## Work item:
Restate word for word the lines of the records below, starting at the line that contains "For each instance of the left gripper left" and ending at the line that contains "For each instance of the white", with both of those lines included and nothing else.

## Data listing:
========================================================================
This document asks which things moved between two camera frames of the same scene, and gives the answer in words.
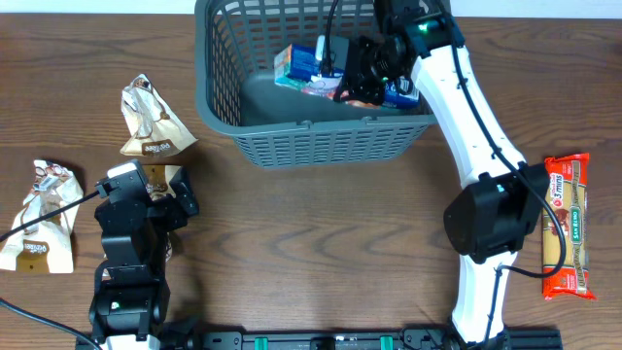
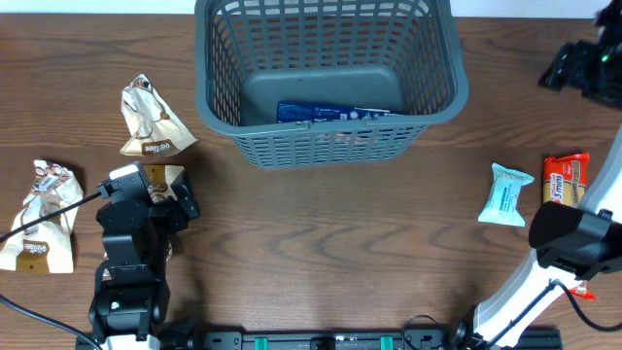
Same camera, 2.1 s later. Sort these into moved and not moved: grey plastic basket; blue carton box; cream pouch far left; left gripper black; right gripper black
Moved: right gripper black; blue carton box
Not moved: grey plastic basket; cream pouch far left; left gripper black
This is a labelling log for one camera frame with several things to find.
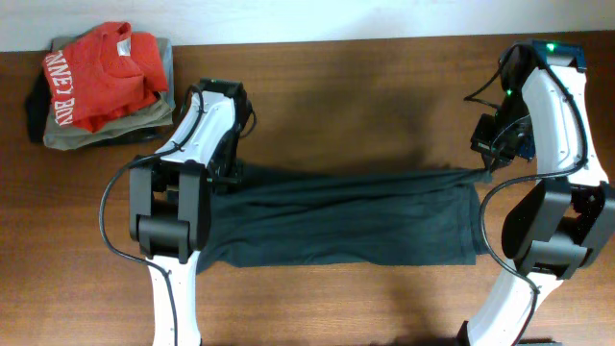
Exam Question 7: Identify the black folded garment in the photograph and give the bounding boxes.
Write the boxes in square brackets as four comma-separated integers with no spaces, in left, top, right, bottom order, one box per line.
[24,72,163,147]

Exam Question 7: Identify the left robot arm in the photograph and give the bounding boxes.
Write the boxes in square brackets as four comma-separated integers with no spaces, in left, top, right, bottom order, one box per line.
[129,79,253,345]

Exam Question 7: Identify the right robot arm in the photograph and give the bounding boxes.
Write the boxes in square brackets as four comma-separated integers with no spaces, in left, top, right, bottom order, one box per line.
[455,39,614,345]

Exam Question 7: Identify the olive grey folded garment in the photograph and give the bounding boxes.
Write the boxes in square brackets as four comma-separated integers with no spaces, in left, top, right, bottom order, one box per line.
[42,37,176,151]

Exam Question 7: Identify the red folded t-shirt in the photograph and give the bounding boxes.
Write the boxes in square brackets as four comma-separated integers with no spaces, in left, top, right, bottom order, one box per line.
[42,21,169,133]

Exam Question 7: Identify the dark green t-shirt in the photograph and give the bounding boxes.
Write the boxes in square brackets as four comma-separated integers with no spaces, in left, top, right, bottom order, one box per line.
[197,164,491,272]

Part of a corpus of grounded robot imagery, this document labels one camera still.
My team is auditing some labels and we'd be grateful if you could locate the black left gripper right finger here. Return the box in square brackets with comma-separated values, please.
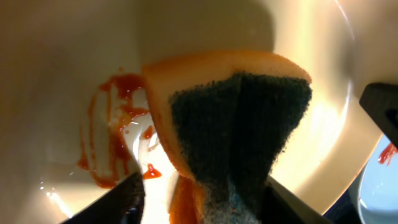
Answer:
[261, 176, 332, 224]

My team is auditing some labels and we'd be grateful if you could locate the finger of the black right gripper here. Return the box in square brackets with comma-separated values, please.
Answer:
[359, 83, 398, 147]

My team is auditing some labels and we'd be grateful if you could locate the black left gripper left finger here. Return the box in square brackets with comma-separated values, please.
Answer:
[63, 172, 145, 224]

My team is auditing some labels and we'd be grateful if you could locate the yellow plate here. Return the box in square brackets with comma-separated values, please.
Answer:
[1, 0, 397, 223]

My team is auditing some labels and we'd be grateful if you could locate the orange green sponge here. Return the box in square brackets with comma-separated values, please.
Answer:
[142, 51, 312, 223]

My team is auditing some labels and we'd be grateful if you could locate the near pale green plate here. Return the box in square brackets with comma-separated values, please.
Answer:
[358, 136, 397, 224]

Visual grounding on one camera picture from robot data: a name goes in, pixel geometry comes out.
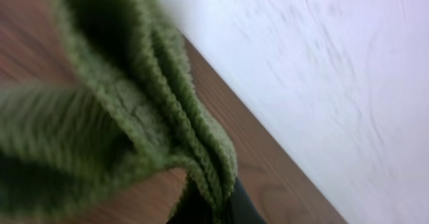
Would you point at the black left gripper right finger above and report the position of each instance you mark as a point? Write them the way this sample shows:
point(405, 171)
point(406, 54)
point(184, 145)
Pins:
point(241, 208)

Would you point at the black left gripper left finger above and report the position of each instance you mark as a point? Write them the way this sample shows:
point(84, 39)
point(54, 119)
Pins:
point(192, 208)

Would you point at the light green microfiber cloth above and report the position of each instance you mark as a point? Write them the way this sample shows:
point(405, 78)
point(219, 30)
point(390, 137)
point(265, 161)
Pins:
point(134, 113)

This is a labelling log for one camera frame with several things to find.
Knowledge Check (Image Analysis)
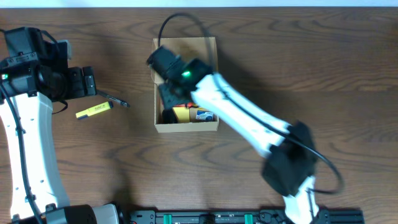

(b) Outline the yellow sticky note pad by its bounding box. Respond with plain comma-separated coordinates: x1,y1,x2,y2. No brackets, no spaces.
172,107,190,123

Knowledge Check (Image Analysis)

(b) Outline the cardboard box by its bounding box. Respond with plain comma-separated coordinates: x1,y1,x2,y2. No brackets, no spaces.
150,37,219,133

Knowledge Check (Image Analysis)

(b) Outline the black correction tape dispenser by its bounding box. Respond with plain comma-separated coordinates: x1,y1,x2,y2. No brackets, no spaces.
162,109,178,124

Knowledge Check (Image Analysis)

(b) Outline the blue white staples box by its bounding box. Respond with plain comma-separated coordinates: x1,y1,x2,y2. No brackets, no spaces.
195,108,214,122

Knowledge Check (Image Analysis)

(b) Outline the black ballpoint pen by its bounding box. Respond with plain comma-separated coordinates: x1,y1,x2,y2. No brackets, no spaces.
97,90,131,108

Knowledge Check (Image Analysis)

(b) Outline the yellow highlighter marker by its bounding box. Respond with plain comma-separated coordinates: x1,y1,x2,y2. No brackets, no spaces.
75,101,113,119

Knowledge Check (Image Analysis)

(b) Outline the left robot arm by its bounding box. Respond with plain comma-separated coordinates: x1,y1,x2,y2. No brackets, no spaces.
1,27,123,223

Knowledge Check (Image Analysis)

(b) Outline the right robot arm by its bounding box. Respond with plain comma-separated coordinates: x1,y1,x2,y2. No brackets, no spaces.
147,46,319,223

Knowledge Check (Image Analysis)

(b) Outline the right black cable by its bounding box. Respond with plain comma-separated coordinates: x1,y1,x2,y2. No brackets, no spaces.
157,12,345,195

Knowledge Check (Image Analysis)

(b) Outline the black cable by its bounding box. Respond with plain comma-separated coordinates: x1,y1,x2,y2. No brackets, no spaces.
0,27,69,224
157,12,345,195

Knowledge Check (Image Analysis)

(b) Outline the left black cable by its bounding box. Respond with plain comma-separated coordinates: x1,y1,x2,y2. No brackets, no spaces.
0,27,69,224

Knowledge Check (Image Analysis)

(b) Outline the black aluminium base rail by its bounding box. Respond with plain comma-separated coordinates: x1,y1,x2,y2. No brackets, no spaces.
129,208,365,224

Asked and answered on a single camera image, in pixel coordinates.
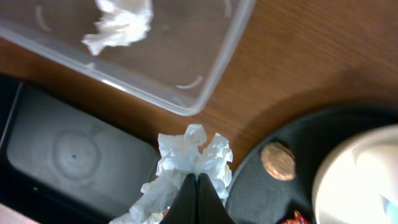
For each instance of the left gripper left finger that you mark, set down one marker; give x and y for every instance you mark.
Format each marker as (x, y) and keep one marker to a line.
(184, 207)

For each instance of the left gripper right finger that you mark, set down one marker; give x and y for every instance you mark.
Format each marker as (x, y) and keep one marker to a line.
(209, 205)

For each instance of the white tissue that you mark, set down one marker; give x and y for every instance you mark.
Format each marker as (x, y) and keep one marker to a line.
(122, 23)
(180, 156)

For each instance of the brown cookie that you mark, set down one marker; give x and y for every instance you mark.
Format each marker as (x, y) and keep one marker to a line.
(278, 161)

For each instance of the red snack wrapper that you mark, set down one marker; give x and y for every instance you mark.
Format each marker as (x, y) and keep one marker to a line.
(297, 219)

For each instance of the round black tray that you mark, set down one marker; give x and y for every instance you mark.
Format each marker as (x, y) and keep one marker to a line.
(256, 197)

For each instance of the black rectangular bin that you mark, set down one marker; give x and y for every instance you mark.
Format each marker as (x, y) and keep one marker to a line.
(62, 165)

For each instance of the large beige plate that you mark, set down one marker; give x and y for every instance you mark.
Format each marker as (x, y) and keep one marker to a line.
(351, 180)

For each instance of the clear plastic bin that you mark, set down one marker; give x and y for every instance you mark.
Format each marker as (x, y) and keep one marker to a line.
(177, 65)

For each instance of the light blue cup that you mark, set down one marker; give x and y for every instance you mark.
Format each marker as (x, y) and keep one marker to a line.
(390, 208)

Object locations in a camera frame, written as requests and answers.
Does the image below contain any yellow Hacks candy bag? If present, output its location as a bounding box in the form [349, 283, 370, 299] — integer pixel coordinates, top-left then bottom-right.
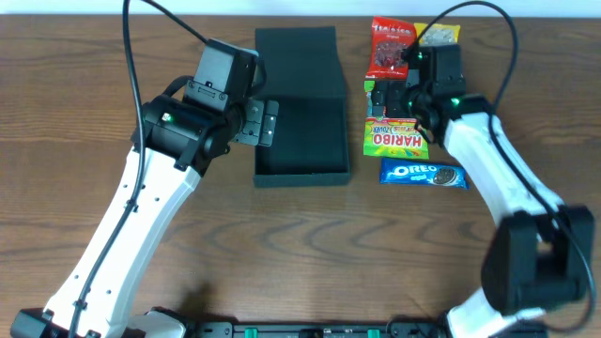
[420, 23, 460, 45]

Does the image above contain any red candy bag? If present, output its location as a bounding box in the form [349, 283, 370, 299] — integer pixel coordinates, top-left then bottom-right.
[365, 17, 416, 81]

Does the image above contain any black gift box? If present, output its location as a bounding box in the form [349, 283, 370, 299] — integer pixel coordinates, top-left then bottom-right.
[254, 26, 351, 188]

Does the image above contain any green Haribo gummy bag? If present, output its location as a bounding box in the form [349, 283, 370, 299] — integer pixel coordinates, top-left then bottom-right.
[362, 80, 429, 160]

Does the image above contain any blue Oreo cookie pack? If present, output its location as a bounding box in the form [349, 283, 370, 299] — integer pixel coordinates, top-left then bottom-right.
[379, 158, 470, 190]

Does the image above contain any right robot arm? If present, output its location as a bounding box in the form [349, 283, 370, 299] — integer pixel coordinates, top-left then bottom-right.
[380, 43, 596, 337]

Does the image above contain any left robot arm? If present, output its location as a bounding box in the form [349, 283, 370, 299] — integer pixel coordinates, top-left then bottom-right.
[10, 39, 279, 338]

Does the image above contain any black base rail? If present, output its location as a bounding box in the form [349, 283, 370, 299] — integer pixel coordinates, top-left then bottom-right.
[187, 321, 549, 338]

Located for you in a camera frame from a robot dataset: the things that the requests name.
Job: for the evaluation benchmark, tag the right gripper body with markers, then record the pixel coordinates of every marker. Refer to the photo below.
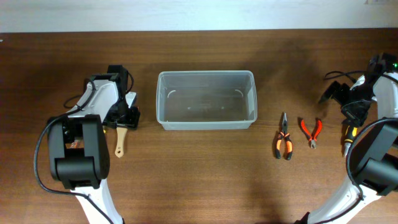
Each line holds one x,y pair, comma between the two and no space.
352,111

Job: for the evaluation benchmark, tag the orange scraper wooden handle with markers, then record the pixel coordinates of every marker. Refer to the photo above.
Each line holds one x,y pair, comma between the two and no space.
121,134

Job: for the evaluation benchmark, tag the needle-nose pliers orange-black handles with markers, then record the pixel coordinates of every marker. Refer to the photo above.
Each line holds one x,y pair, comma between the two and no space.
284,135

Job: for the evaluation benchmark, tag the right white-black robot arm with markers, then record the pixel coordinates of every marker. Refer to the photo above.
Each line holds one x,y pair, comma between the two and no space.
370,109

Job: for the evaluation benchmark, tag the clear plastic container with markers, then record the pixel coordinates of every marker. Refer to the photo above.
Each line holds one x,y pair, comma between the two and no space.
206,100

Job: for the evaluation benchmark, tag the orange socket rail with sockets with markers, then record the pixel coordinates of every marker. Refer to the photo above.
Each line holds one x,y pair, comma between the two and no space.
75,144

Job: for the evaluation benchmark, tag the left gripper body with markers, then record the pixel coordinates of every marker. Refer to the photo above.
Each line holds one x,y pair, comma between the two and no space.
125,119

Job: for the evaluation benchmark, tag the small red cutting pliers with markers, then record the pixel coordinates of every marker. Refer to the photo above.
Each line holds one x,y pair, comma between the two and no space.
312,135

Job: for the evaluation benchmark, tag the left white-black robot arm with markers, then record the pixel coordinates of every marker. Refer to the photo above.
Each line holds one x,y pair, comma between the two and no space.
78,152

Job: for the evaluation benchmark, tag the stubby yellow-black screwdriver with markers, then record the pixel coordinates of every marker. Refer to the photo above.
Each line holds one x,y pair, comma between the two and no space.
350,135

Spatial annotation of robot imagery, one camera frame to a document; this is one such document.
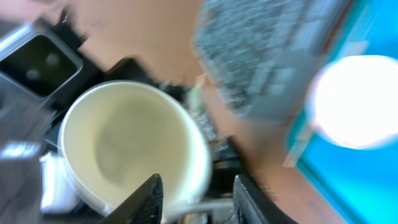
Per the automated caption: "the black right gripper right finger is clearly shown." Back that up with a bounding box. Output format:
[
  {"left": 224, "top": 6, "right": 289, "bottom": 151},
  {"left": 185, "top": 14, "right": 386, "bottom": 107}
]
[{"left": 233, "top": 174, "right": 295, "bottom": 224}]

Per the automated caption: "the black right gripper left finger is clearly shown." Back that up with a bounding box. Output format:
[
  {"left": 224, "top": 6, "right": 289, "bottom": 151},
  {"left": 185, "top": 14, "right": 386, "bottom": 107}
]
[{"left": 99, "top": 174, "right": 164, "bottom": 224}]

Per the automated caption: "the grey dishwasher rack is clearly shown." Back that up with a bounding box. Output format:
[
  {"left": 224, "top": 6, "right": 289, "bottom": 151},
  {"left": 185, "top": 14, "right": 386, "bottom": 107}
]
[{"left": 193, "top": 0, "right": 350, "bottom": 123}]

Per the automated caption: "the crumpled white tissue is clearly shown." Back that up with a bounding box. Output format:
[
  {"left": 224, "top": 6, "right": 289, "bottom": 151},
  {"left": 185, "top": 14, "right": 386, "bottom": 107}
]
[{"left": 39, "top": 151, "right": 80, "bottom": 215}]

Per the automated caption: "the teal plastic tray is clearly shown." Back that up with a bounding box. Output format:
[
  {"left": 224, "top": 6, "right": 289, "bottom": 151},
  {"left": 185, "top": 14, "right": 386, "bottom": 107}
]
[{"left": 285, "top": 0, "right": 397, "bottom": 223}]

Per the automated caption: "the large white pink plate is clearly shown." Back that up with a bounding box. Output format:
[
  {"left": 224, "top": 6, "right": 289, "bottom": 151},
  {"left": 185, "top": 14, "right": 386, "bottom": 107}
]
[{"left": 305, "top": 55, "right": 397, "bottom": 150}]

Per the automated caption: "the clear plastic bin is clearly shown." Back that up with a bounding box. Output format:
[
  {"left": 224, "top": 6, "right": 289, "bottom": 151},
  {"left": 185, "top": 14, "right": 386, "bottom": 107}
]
========================================================================
## Finished task:
For each instance of the left gripper left finger that you mark, set down one marker; give x and y for every instance you mark.
Format each marker as (x, y) and keep one marker to a line.
(184, 207)

For each instance of the left gripper right finger that you mark, set down one marker; give x and y for every instance you mark.
Format each marker as (x, y) and keep one marker to a line.
(209, 205)

For each instance of the white tissue that you mark, set down one marker; give x and y for every instance you mark.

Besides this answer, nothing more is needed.